Comparative research faces a key issue of comparability of measures. This includes addressing differing conceptual categories and linguistic terms (e.g., privacy, family, audience are all terms with variable meanings across Europe). Identifying the relevant dimensions for comparison is similarly demanding.

Media Use by Children and Adolescents

Children's time spent with media depends not only on children's media preferences in different countries and the media system in their country but also on their available time—and this will vary according to the school day, the parents' working week, conventions regarding leisure activities, shared activities, meal-times, and bedtime. In the recent project “Children and Their Changing Media Environment,” which compared 12 European countries (Belgium, Denmark, Finland, France, Germany, Israel, Italy, Spain, Sweden, Switzerland, the Netherlands, and the United Kingdom), each of these dimensions had to be compared before drawing conclusions regarding children's media time across Europe.
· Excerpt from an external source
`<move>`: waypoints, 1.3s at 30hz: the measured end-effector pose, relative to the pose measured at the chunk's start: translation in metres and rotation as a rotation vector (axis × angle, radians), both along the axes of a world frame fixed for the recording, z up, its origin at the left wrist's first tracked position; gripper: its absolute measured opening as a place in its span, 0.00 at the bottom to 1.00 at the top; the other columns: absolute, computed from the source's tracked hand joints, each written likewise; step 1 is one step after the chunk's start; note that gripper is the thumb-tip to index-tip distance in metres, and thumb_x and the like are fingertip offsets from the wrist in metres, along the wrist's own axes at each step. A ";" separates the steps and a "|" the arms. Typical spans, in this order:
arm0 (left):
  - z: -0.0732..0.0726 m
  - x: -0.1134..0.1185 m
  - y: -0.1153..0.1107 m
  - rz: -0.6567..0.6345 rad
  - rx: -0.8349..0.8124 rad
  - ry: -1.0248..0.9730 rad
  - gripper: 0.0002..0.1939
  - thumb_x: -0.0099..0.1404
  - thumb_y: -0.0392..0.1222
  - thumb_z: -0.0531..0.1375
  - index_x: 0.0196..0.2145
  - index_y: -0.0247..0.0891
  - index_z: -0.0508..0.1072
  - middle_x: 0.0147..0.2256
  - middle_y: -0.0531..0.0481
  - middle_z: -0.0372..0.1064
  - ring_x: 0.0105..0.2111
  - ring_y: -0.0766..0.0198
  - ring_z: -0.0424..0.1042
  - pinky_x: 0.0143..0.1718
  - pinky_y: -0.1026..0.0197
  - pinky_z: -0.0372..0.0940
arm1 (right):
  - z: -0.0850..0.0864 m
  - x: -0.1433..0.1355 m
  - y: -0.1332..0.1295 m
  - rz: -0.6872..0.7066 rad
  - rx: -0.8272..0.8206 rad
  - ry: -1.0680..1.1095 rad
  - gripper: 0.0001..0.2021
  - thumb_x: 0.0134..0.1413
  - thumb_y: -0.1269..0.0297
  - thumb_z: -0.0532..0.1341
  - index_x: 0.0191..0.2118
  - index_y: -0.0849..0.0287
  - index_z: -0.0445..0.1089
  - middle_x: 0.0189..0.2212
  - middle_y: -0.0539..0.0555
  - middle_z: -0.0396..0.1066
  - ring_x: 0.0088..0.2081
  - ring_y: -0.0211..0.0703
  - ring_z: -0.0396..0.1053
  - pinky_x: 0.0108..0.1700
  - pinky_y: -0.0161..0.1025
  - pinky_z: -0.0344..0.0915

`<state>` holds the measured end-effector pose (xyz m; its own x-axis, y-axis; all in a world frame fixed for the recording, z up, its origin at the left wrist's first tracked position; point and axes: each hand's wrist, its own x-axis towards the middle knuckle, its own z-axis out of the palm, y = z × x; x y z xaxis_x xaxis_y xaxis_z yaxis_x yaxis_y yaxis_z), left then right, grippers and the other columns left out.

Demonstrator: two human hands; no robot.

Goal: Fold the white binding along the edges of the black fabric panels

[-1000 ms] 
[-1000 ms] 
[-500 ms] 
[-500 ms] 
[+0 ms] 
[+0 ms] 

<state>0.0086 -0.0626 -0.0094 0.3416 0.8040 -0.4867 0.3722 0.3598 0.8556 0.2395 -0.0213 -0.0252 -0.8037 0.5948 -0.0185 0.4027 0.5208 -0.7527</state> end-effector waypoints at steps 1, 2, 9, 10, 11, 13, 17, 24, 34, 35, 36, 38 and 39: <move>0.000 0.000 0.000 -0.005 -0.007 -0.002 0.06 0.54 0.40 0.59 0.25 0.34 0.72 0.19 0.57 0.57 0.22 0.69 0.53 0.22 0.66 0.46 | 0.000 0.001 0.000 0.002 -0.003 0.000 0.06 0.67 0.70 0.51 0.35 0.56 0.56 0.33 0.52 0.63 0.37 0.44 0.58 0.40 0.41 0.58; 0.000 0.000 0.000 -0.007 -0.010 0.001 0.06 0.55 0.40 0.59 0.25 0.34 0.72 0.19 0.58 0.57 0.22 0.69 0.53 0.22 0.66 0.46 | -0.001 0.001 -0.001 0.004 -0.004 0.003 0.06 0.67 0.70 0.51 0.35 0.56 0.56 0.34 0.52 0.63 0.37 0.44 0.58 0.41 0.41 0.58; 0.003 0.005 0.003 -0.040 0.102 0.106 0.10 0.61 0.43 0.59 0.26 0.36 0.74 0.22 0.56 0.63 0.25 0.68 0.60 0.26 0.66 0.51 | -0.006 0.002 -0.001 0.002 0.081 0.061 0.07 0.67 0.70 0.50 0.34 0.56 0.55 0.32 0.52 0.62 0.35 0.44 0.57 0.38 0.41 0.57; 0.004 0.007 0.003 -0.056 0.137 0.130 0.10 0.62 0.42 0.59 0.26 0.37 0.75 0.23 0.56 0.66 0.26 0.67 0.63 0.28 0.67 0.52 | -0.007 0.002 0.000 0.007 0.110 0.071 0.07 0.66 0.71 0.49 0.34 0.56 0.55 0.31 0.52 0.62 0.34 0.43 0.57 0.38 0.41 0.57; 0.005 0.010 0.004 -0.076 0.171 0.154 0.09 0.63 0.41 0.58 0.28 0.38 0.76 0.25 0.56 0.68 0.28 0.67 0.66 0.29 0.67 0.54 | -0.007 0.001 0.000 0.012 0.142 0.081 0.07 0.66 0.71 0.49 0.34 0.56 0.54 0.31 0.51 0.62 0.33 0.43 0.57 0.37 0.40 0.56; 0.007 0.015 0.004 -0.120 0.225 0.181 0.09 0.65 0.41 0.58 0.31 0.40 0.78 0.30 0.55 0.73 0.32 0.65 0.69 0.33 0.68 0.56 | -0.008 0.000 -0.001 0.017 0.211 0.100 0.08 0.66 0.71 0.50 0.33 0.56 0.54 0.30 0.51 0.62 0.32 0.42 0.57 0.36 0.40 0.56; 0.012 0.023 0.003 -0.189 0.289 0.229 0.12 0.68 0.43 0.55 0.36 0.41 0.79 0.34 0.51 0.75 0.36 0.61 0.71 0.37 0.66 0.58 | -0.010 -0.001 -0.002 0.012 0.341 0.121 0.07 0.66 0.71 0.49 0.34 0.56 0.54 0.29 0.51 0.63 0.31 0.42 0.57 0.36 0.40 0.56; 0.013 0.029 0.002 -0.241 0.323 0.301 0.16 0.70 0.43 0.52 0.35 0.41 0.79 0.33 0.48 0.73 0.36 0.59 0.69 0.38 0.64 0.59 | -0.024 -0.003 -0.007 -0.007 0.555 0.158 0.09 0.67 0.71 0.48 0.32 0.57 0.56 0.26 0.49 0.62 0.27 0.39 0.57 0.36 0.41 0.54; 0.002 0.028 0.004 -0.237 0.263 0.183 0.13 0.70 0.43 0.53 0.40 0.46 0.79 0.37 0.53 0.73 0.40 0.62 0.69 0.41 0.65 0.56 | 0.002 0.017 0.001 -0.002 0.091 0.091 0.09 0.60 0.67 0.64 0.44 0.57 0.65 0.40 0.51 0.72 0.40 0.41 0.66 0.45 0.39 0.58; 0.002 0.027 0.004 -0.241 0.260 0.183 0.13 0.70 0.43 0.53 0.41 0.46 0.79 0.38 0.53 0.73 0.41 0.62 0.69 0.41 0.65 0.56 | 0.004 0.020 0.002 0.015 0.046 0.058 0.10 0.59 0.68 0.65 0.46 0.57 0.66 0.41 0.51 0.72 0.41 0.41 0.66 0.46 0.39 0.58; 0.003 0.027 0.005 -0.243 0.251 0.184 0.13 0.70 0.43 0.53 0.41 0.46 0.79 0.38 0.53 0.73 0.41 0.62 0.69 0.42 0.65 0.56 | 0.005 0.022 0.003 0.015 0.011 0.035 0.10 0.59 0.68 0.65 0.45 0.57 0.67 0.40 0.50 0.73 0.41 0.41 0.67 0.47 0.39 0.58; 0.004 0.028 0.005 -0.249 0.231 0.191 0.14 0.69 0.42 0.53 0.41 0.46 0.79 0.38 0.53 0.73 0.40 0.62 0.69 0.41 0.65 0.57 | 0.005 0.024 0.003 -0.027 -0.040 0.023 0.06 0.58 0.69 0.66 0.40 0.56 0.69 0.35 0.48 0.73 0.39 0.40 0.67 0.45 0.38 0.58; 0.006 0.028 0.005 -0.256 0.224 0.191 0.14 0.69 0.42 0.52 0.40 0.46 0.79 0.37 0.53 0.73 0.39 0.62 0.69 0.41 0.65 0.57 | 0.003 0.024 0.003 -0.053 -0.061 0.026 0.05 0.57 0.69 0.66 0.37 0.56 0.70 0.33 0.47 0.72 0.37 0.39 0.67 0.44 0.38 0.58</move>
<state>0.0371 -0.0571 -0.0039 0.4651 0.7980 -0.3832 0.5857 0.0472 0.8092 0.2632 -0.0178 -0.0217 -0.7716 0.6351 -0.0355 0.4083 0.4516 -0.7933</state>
The only European project to compare children and young people's experiences across old and new media using qualitative and quantitative methods, “Children and Their Changing Media Environment” found similar trends in the adoption and use of a growing range of screen media (multiple televisions, video and DVD players, computers, etc.) in European homes, replicating a typology of media-rich, “traditional” (television, books, and music but no computer or Internet) and media-poor households across Europe. However, a range of differences were also found. In Dutch homes, cable television is nearly universal; computers, the Internet, and mobile technology arrived earlier in Nordic countries; Britain places the greatest stress on children's personal screen entertainment media (e.g., televisions in their bedrooms). Partly in consequence, British children watch the most television, whereas Nordic children are fairly termed “pioneers of new technologies,” spending longer with interactive media as part of a more established culture of domestic and educational technology. The project also contrasted media use in “traditional family-oriented cultures” and “peer-oriented cultures.” In Spain, researchers found a strongly family-oriented culture in which children spend comparatively little time watching favorite television programs alone in their bedrooms. In the United Kingdom and Germany, they found more privatized media use, partly because of cultural restrictions on children's freedom to meet friends in public locations. In the Nordic countries, demographic factors played a role in children's relatively greater freedom to determine their peer-oriented, media-rich lifestyles.